The mighty wind blows,

the pliable reed bends low.

Bowing or mooning?

The holidays are over and soon we will be back to work or school, and likely dealing with snooty, sarcastic, bullying co-fellows. Unless they have made resolutions to become better people, but you’ve known them long enough to be wary. But let’s say they did no such thing and continue to be the proverbial thorn in your side. What do you do? Seeing as how you have vowed to change for the better, to be less weak and succumbing, to be nice, not naughty, to be gracious in your actions.

Whenever I think of the so-called weak being overpowered by the so-called strong, I am reminded of Aesop’s fable of the oak and the reed. We are taught that it is better to bend and live another day rather than stand proud and be knocked over by whomsoever is trying to floor us. This is a good life lesson, and I see myself as the reed. Yes, I tend to bend rather than stand proud and break. I bend so that I can live another day rather than be obstinate and dead. What is the point of that? Unless you are sure that you can come back in spirit and make things right. That would be good, but I prefer to make things right in the here and now. Even if my enemy has no clue that they are being humiliated it is enough for me to know that they are.
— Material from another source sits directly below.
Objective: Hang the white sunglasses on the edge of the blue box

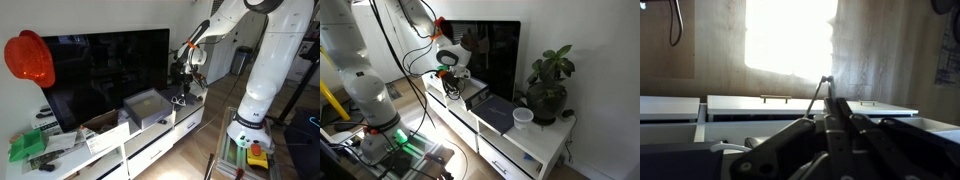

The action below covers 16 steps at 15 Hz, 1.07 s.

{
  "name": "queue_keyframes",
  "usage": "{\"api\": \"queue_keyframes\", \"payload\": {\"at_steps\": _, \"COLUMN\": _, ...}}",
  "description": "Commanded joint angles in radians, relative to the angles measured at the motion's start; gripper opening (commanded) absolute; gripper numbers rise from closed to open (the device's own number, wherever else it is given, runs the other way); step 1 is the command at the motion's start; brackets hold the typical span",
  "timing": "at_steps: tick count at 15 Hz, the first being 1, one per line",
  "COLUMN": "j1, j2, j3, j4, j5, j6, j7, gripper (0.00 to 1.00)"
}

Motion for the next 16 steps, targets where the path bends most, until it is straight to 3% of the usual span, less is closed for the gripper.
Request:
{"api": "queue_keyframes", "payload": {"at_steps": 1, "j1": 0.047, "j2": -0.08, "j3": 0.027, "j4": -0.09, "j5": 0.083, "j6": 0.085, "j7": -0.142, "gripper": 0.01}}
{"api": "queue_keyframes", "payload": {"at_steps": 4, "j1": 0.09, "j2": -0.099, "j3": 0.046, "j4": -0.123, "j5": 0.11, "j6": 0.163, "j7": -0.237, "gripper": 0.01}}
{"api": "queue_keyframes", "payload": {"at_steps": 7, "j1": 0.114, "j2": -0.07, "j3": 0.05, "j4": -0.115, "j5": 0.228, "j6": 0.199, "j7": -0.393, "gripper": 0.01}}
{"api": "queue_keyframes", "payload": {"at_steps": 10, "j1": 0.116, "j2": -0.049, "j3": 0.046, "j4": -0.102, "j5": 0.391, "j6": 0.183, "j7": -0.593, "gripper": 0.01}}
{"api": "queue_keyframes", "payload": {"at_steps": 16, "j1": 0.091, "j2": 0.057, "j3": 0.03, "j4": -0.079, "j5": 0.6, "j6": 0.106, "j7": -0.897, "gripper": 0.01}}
I think of this fable as being more about the wind and the reed.This is what the reed was thinking when it was being blown about. I know because I am the reed. The reed, being pliable, acquiesced when the mighty wind demanded that it bend. The wind, being all brawn, felt triumphant that it made the reed bow low, but it failed to take note of the direction of that bow. The reed, being all brain, bowed as low as possible so that it could present the wind with a full moon as it said to itself, “in your face, blowhard”.

Can you apply a similar strategy with your co-fellows, minus the bowing, if all other traditional attempts at making peace fails? Maybe disarm them with an enigmatic smile and a look that says, “oh you poor thing, you poor, poor thing.” They may become obsessed with the secret behind that smile the way others are obsessed with the Mona Lisa’s. Was that a smile or a smirk? What is behind it? What is she thinking? I’m sure you may be more creative in your disarming measures as suits your case. Measures that involve no harsh words or physical confrontation or embarrassing displays but yet achieve the desired goal, eventually. Measures that will keep those ninnies confused and puzzled and maybe even become a brain worm that keeps niggling at them, until they figure out it is best to behave themselves.

Even though the reed could not whip the wind it triumphed in the way that mattered most, it lived to see another day and had the last laugh. So can you.